Matt Edwards / Asst. multimedia editor

Ohio State sophomore forward Deshaun Thomas is a shooter, but not in the same way Jon Diebler, former OSU guard and all-time Big Ten leader in made three pointers, was.

Thomas is a shooter because he likes to shoot – a lot.

In high school, Thomas shot whenever he wanted because that’s what his team asked him to do. When he graduated, he was the No. 3-leading scorer in the history of the basketball-rich state of Indiana.

So when Thomas came to OSU as a freshman, Thomas did what he had always done. He kept shooting.

He was shooting so much that coach Thad Matta had to tell him to slow down, but at the same time he didn’t want to discourage Thomas to the point that he lost confidence.

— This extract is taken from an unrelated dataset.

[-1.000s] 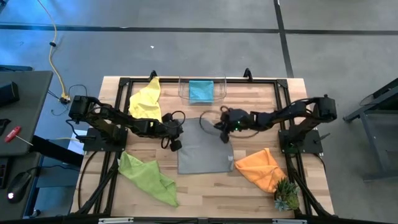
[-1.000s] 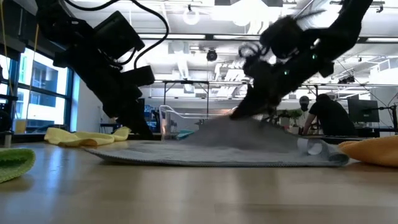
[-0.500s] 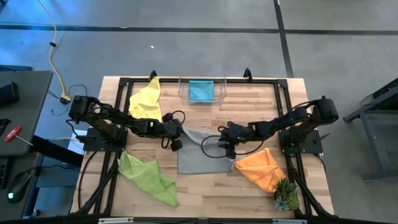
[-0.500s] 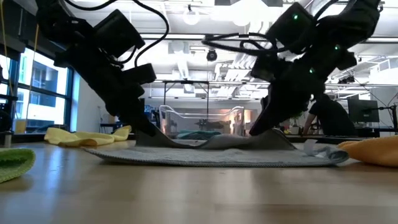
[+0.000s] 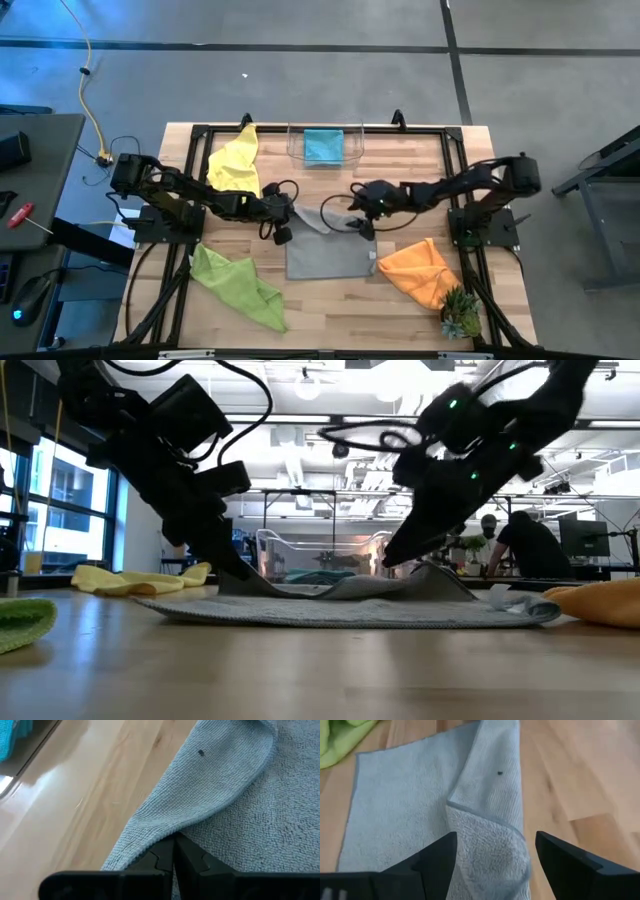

“He’s one of the best scorers in the nation,” OSU sophomore forward James “JD” Weatherspoon said. “You can’t take that away from his game. He’s going to knock down shots. It’s what he does.”

Thomas averaged 7.5 points a game in an average of 14 minutes of action as a freshman last year. His ability to score a high volume of points in a short amount of time earned him the nickname of “microwave offense.”

This year, with the departure of seniors Diebler, David Lighty and Dallas Lauderdale, who started the majority of the games last year, Thomas plans to step into a starting role for the upcoming season.

It’s a role Matta, along with Thomas’s teammates, said he’s grown to accept.

“He’s got a much better understanding of how to play,” Matta said. “He understands the importance of the defensive end of it. He understands the importance of the pass, the moving, the rebounding. I’ve been very, very pleased with his progress.”

Matta also said Thomas has learned about when to shoot and when to pass.

“The other day in the workout he threw a pass away and one of the coaches started to say something,” Matta said. “I said, ‘Whoa, whoa, whoa. He passed. I’ll teach him how to connect the dots.'”

Senior guard William Buford laughed when asked about Thomas shooting too much, but said it was a thing of the past.

“No, not no more,” Buford said. “He used to. You know he used to. He’s learning like what’s a good shot, what’s a bad shot. He’s passing more. He’s just a smarter basketball player.”

But that doesn’t mean Thomas is going to stop shooting anytime soon or ditch the “microwave” mentality. Thomas embraces it.

“I’m going to go out like everybody call me — the microwave,” Thomas said. “I’m trying to heat up at any minute so I’m just going to be the same old me with more time out there and having fun.”

More than just shooting, Thomas has worked on the physical aspect of the game as well and has taken full advantage of the Buckeyes’ offseason-conditioning program, Matta said the changes are noticeable.

“You can obviously look at him and tell a lot of things have happened to him over the summer,” Matta said. “It’s amazing how he looks this year compared to how he looked last year.”

The Buckeyes open their season Nov. 11 against Wright State at 9 p.m. and with the beginning of a new season, Thomas said he’s ready to begin his next chapter too.

“I’m here to show everybody what I really got,” Thomas said.